I'm 1) measuring my current state and 2) sharing my status (to create a sense of accountability). My plan is to 3) revisit this metric and evaluate the rate of change.
I could potentially go back in my commit history and construct this measurement, but I didn't previously have the infrastructure in place to make the measurement easy.
I'll list the issues below. While you're welcome to contribute by tackling them, your help with the Latex parsing and formal proofs of inference rules are contributions that I don't have as much skill with.
Tasks associated with step validation
Currently the only way to edit the implementation of an inference rule is to edit the https://github.com/allofphysicsgraph/proofofconcept/blob/gh-pages/v7_pickle_web_interface/flask/validate_steps_sympy.py . I'm not sure if there's a clearer method of verifying the transformation to the input ASTs.
Also, applying the AST transformation to inputs would save the user the work of specifying the output Latex/SymPy representations and improve the correctness. I haven't explored this yet.
- replace string variables in the ASTs with their PDG symbol IDs in https://github.com/allofphysicsgraph/proofofconcept/blob/gh-pages/v7_pickle_web_interface/flask/data.json
- verify that SymPy representations are consistent with the Latex string. Printing the SymPy as Latex and comparing with Latex will require converting the PDG symbol IDs back to Latex strings
I have a bunch of recorded talks and slides from the CICM 2020 meeting. I realized I could share them by running
python -m SimpleHTTPServer 8000
and coordinating with you regarding specific windows in which to download the content. The CICM materials are a total of 10GB.
-->Let me know if and when you're interested in downloading the materials. Then I'll make sure the content is temporarily accessible via a web server (running on my DigitalOcean droplet).
In the process of fixing expressions and steps in the PDG database, I encountered a novel challenge.
I've assumed every step in Latex corresponds to a step that can be checked in SymPy.
https://physicsderivationgraph.blogspot.com/2020/09/evaluating-definite-integrals-for.html
I'm not sure what to do when that isn't the case. In the post I describe a intermediary step commonly included in definite integrals but not supported in SymPy
Idea: apply mathematical operations on the IDs in the PDG.

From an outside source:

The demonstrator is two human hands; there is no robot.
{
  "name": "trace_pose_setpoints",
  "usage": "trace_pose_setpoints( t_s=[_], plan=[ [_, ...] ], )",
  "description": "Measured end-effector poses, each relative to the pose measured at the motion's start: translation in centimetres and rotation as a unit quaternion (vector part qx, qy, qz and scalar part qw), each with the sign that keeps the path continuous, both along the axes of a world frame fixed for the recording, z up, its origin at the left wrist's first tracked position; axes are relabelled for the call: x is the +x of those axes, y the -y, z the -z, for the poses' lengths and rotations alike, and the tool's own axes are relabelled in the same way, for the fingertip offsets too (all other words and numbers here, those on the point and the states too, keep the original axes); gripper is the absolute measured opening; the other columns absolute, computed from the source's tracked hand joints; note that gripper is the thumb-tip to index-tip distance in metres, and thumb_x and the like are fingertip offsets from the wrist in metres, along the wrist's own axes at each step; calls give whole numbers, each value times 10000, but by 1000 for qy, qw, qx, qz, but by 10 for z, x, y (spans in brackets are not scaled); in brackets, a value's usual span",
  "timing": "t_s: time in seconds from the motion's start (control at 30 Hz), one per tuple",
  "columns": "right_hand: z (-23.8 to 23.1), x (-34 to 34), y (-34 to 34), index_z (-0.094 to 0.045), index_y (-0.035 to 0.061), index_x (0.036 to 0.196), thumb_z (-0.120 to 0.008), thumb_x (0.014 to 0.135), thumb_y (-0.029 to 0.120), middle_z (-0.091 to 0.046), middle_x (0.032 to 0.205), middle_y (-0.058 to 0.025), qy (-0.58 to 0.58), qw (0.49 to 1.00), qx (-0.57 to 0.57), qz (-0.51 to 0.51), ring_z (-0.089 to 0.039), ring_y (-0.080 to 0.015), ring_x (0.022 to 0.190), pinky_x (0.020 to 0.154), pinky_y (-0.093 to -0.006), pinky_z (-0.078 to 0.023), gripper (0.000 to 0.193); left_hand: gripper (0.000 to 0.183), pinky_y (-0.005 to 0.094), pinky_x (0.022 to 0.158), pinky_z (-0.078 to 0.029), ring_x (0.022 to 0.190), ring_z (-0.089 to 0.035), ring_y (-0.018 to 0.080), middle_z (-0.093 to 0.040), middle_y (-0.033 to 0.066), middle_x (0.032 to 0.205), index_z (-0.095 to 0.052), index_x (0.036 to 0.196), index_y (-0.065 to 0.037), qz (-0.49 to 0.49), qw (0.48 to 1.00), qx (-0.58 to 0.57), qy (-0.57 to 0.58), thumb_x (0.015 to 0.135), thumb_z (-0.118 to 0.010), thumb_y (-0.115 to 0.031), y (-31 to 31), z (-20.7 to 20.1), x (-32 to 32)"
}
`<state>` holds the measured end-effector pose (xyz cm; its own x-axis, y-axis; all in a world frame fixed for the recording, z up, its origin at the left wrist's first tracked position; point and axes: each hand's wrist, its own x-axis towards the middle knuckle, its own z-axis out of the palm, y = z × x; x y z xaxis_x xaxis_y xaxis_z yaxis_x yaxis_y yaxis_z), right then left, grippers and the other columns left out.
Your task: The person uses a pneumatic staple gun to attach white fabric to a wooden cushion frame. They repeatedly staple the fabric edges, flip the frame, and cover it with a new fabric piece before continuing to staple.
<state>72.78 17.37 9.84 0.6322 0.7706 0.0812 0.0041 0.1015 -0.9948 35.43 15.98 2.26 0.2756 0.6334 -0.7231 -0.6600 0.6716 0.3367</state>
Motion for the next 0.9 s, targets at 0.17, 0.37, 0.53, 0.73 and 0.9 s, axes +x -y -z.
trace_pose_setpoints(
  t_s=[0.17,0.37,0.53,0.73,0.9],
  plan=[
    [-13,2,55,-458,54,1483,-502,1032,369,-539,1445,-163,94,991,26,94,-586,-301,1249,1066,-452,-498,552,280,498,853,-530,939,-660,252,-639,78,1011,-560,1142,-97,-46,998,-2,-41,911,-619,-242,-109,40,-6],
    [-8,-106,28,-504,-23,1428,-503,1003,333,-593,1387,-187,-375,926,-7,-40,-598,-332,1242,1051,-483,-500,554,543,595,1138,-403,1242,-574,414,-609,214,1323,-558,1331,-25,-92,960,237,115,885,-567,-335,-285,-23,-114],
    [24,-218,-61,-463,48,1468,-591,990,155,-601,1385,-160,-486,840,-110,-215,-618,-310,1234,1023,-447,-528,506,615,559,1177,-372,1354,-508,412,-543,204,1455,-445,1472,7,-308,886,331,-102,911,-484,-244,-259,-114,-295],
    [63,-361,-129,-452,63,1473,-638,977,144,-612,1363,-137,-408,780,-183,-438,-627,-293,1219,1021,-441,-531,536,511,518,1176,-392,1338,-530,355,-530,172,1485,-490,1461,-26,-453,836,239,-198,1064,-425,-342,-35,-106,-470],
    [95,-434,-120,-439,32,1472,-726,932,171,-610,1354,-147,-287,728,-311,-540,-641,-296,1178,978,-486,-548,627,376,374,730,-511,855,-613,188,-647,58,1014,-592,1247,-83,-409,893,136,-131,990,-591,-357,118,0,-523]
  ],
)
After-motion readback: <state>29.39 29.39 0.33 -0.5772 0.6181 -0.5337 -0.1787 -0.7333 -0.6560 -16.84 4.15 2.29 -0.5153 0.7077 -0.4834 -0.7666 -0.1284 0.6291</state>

if I have an ID for some value
x
andy
and+
Then the id ofx + y
should be some distinct relational mapping applied to the IDs.I think this can be done with Gödel numbers.
The main benefit is to improve confidence levels by reducing the number of string transformations. My guess is that doing operations on integer IDs will yield a few number of errors in the long term.
To summarize, that would mean each expression has an ID, and each symbol in an expression has an ID, and permutations of symbols have IDs?
/change of topic/
I encountered a few issues with SymPy today. I'll explain what I found and what I plan to do about it:
I have an expression (1158485859) that, in Latex, is
\frac{-\hbar^2}{2m} \nabla^2 = {\cal H}
The \nabla^2
is represented in SymPy as Laplacian()
, though an argument is required for the operator.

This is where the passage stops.